■ **WHAT TO WORK ON**
Could you count how many lines of the data include "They" and answer with the number only?
[RECORDS TO USE Boundary: Start]
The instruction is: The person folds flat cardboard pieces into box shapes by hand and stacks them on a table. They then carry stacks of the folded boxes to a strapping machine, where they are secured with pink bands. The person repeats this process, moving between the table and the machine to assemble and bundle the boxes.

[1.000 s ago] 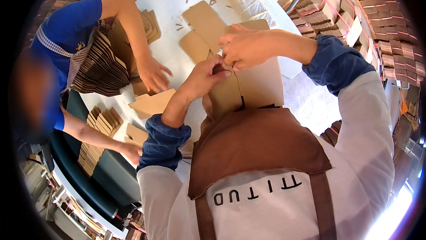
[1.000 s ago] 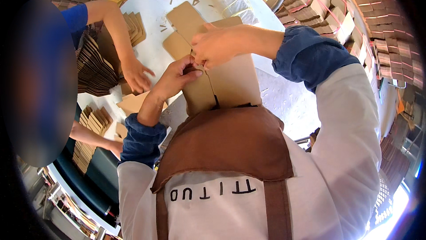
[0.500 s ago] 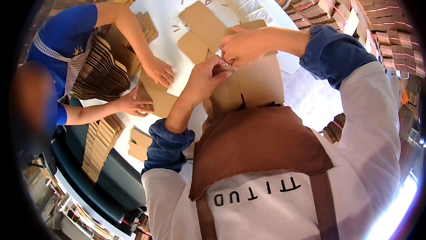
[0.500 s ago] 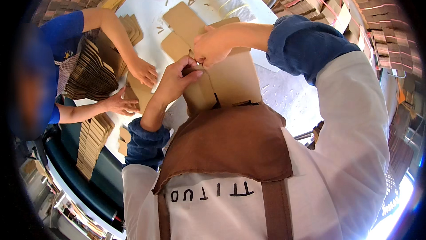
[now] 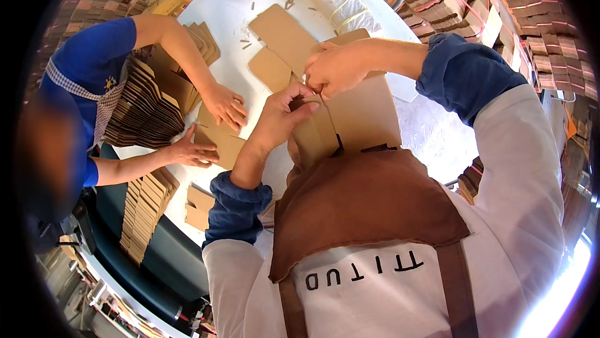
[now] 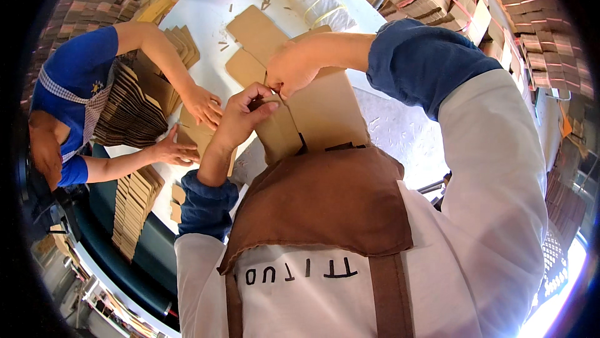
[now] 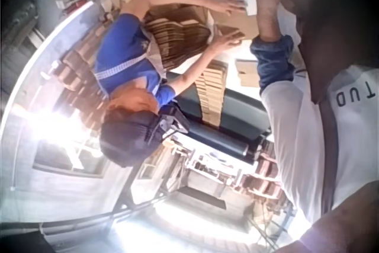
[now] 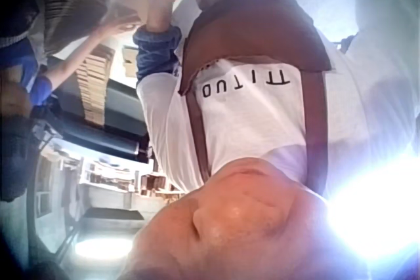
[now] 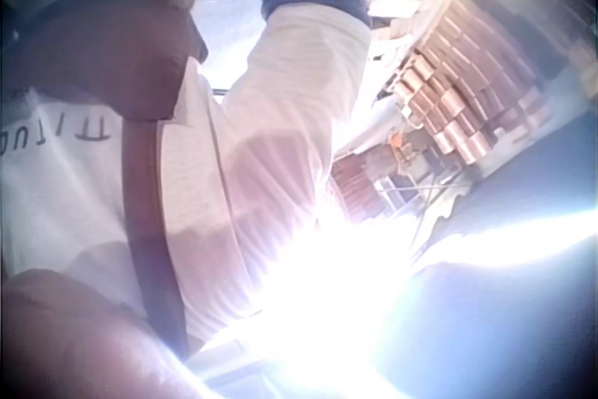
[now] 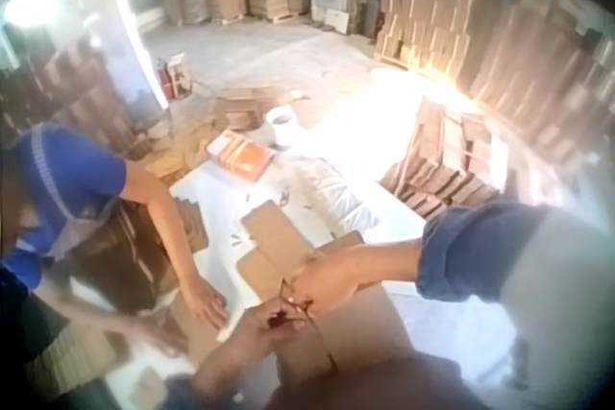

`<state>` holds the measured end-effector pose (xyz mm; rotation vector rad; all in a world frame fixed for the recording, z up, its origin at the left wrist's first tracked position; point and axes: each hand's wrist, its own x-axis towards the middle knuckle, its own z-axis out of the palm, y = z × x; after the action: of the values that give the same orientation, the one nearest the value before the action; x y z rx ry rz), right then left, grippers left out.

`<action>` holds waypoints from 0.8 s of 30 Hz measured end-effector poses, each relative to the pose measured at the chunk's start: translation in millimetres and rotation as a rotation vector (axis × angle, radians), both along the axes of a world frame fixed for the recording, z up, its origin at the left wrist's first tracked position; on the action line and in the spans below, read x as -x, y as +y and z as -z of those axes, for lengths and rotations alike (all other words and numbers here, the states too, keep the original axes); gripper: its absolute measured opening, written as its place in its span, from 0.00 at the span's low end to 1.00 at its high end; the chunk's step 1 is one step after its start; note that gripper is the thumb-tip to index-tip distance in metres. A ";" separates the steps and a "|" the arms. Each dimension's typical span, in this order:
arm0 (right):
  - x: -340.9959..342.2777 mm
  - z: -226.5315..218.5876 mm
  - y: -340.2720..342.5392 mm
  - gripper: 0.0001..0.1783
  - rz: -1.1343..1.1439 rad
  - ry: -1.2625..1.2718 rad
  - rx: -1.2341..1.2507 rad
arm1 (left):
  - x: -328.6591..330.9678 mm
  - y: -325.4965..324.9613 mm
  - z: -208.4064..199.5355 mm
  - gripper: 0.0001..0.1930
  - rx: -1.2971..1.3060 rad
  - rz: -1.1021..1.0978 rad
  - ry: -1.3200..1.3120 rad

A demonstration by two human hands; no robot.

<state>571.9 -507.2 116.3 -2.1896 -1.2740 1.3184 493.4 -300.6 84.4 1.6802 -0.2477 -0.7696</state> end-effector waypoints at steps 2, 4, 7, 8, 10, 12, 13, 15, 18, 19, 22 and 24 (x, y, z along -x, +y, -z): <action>0.1 -4.6 0.9 0.09 -0.010 0.001 0.027 | 1.0 -1.2 3.8 0.08 0.008 -0.018 -0.033; 10.3 -2.1 -4.7 0.12 0.123 -0.165 -0.127 | 0.5 -0.7 10.3 0.08 0.040 -0.049 -0.046; 31.2 -0.5 -13.2 0.23 0.524 -0.629 -0.414 | -7.3 18.7 8.0 0.08 0.003 -0.038 -0.032; 40.4 -1.9 -18.0 0.27 0.689 -0.822 -0.519 | -6.6 23.1 6.0 0.07 0.007 -0.051 0.005; 66.1 5.2 -30.9 0.31 1.048 -0.629 -0.461 | -0.9 29.4 4.2 0.07 0.048 -0.120 0.020; 86.5 14.7 -38.9 0.33 1.249 -0.255 -0.479 | -0.6 36.5 6.1 0.07 0.087 -0.133 0.039; 92.8 19.2 -41.6 0.33 1.247 0.021 -0.534 | -0.9 39.9 7.7 0.07 0.102 -0.127 0.050; 101.5 17.6 -41.6 0.32 1.278 0.388 -0.601 | -2.8 38.1 9.8 0.06 0.131 -0.113 0.060; 104.6 10.4 -38.1 0.30 1.352 0.590 -0.629 | -3.3 31.8 12.4 0.06 0.165 -0.118 0.055; 103.0 6.6 -39.6 0.30 1.349 0.599 -0.615 | -2.9 30.1 15.1 0.05 0.175 -0.126 0.054; 103.3 22.3 -41.0 0.29 1.388 0.625 -0.679 | -4.8 24.1 18.9 0.05 0.247 -0.147 0.043; 105.2 30.1 -37.1 0.28 1.431 0.636 -0.714 | -5.5 25.1 23.1 0.05 0.253 -0.173 0.018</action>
<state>466.7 -544.2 86.2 -1.3155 0.1899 0.6175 498.8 -275.5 61.3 1.4345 -0.1760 -0.5973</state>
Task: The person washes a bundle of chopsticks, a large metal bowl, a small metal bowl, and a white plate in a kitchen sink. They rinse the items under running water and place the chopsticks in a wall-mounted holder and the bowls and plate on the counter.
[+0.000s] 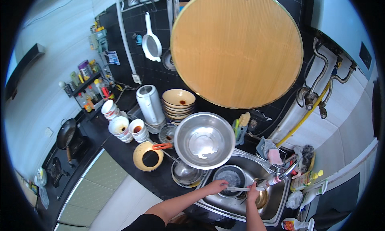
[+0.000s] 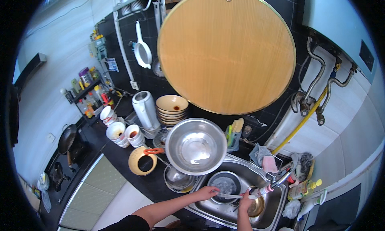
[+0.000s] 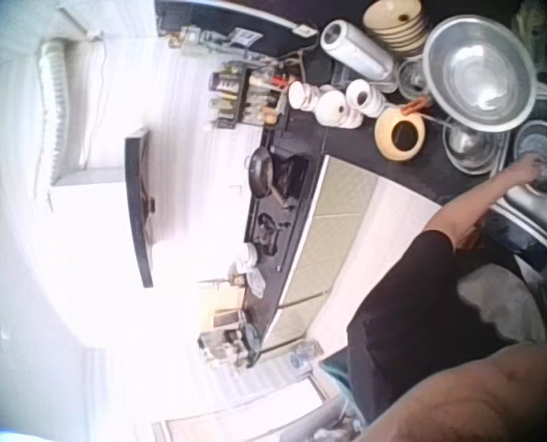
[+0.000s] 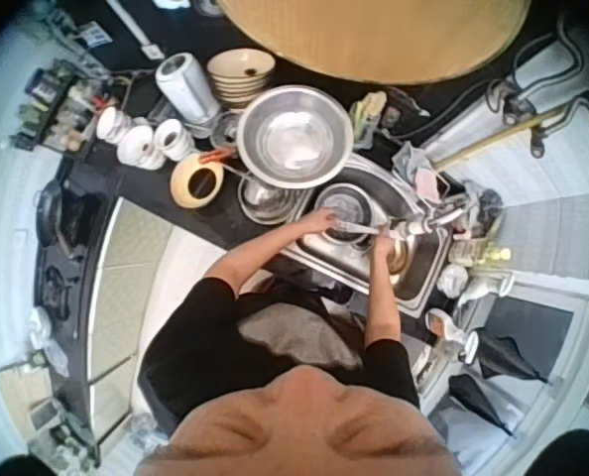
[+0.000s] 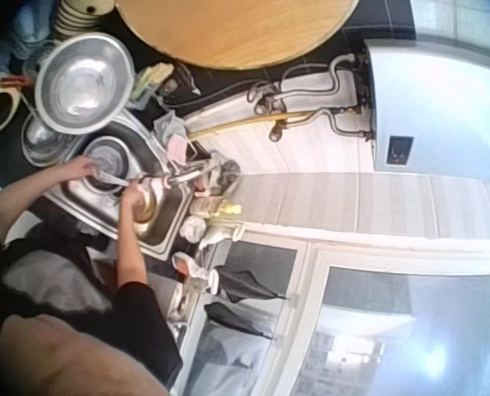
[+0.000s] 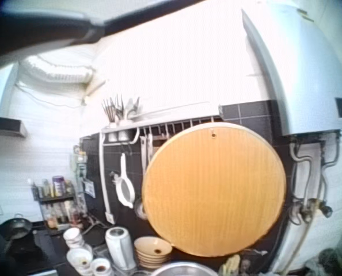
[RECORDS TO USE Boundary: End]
■ **THE COMPLETED TASK**
2